Are you saying you want to have 2 guest WLANs in addition to your trusted user WLAN? That's certainly possible, but it will depend on what you're using for the WLAN infrastructure and the internet access proxy functions. You don't mention what proxy server you have, but the first thing you need to think about for the DMZ'd WLAN is how you're going to ingress the traffic to the proxy from the DMZ. That could be via a seporate physical interface, or preferably a new VLAN on an 802.1q trunk. Apart from that, your normal proxy rules should be configurable however you want I'd think.
For the second WLAN that you're talking about, I think you'd need what I'd call a "forced portal". It's a bit like a proxy, but with more functions. Some proxies do web based authentication which is what you want, but you'd need to check your box. Typically, you'd expect to be doing this as a layer 3 web based authentication rather than an 802.1x, which occurs at layer 2 and is required before the user can even see a web page (i.e. when the radio signal is building). Furthermore, if you want time based access for your portal, you'll need to check it does that too. And, you'll need to think about how these "tokens" get issued. Somebody will have to be doing it as part of there job, unless you automated via a HTML page for the guest to fill in themselves.
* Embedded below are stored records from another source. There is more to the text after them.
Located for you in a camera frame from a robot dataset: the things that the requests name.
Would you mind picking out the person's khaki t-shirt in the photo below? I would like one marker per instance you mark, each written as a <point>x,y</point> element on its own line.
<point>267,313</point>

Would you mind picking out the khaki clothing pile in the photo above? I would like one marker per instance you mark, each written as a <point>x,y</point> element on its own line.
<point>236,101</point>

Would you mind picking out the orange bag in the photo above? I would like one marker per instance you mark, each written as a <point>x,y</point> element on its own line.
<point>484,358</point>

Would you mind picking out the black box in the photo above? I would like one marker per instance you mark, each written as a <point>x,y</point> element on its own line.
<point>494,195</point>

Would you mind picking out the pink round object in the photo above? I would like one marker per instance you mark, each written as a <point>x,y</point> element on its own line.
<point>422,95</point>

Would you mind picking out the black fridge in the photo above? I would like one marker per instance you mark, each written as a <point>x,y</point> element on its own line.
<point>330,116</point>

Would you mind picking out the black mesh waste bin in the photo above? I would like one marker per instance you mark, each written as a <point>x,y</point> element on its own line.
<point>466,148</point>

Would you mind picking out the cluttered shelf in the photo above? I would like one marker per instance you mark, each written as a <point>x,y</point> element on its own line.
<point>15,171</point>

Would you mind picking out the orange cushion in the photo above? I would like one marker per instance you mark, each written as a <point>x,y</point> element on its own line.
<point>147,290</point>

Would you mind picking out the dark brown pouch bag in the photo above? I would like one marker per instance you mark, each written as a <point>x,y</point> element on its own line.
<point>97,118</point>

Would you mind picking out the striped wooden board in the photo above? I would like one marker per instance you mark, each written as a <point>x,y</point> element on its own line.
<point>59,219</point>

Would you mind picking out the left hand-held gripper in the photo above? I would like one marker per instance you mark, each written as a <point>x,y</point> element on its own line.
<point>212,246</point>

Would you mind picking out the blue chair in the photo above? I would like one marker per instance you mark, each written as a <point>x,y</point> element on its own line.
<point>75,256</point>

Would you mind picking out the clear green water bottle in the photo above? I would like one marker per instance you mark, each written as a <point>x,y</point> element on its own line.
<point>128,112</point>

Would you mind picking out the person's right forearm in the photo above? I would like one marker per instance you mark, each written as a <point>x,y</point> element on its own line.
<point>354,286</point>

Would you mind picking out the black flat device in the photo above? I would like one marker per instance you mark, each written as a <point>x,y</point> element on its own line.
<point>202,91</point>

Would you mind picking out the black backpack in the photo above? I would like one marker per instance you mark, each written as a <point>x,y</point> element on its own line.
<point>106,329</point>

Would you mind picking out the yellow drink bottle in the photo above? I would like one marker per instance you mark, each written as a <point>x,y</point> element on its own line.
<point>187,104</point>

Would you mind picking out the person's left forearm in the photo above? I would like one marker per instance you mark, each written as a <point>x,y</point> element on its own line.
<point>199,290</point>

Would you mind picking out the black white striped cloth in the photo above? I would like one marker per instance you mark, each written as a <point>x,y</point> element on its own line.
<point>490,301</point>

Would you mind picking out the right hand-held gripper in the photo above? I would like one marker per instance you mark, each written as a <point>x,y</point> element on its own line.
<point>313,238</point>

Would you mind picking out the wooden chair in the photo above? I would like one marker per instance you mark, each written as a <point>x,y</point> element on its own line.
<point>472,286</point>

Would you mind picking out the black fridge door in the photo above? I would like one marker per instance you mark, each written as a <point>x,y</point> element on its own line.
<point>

One final point with guest access. A lot of people forget that you can't implement downstream QOS from your ISP (not AFAIK). What this means is that you need to accept the risk if you're going to share a corporate web connection with the guests that they might steal a big chunk of your bandwidth. There's lots of functions you can activate to cut back guest traffic levels upstream and downstream internally and on the DMZ. But when it comes in on your inbound web router, but if the inbound traffic is already loaded, dropping the packets at your local interface won't necasarily help! I'd always suggest running guest access up a different web connection to your corporate access.